In his book, Transformational Culture (2021) David Liddle highlights that the ability to communicate with care, compassion and understanding is a key enabler to delivering a transformational culture. Helpfully he lists the following communications behaviours to guide leaders to deliver on this:
- Communicate in a way that allows the other person to hear and understand what you are saying with the aim of avoiding attacking, blaming or judging each other.
- Be open, honest and authentic. This may require us to show our vulnerabilities and rely on being courageous enough to do this.
- Ask a wide variety of open questions to seek out clarification and meaning.
- Listen to understand, not to defend.
- Build empathy and work on the ability to put yourself in the other persons shoes.
- Respond to what you are hearing and avoid reacting to what we think is being said.
Crucially several of these points are essentially about listening which always reminds me of the wonderful old phrase: I wonder how many of us view conversation as a competitive sport in which the first person to draw breath is declared the listener? And I wonder how many organisations see communication as a simple process of transmission and forget the importance of listening to ensure understanding?

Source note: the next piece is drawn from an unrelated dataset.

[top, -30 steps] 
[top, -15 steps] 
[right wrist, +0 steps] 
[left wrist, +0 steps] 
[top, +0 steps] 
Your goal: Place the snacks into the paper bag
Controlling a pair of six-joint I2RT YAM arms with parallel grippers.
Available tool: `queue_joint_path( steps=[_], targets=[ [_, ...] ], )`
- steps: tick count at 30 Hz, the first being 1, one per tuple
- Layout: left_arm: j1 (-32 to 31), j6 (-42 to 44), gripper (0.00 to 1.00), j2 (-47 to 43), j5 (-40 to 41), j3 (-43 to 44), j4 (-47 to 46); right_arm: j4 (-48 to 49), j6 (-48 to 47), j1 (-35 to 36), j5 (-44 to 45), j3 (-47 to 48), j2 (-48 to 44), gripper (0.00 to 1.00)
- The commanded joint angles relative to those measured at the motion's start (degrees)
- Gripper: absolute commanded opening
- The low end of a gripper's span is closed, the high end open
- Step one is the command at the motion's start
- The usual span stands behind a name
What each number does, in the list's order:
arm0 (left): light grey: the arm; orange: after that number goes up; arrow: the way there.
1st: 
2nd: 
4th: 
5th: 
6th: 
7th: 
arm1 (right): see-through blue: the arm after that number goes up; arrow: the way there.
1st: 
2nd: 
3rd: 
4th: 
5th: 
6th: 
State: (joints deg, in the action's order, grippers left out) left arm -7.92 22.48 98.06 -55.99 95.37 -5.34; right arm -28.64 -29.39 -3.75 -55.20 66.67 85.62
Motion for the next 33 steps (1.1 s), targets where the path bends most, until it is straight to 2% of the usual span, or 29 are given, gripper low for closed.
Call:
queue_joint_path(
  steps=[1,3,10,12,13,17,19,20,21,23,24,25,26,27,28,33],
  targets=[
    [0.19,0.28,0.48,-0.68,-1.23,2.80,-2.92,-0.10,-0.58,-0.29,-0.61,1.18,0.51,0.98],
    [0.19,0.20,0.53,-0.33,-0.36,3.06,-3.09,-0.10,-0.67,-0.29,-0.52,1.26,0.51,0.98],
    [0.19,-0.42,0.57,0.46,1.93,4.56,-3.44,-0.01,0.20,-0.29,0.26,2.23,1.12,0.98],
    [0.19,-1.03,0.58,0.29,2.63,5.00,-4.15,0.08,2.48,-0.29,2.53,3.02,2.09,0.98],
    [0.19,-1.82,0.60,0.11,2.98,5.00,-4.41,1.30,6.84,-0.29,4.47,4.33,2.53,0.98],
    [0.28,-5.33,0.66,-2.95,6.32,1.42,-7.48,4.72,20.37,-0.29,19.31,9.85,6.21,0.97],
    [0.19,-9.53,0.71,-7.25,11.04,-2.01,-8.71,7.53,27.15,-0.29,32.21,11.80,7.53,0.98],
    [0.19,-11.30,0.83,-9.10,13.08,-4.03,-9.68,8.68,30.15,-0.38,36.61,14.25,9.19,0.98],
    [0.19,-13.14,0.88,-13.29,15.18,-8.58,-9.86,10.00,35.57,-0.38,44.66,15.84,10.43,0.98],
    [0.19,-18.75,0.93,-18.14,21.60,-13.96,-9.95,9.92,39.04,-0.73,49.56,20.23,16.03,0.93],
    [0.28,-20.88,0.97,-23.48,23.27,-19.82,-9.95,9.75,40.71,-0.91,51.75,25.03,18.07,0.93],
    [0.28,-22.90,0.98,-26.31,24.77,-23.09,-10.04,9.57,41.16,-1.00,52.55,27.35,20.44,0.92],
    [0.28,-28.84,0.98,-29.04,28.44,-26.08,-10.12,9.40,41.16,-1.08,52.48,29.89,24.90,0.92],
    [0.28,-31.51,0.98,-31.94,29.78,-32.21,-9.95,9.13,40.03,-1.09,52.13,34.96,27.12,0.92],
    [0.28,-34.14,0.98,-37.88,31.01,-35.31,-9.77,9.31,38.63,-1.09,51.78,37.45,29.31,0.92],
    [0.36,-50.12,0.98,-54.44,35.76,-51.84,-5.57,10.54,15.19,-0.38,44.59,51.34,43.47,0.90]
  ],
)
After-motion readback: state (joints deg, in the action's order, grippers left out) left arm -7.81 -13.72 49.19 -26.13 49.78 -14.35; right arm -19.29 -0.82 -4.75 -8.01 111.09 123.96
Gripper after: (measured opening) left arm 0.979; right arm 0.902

Listening is just as important as talking
We are often told to employ active listening to help us in this often-overlooked skill, but this is not always provided with advice about how to do it. Perhaps the most effective way to improve your ability to listen is to pay attention to what psychologist’s call ‘attending behaviours’ both in a physical and psychological sense. Physical attending involves you as the listener adopting an attitude of involvement and showing the speaker that you are with her just by your physical attitude or posture. Examples of this are:
- Facing the speaker squarely
- Maintaining good eye contact
- Keeping an open posture
- Leaning towards the speaker
- Remaining relatively relaxed
However, it is one thing to be aware of what is involved but another to put it into practice and concentrating on a single point for a period and judging your reactions in comparison to previous behaviour will help ensure you can behave in an authentic and attentive way.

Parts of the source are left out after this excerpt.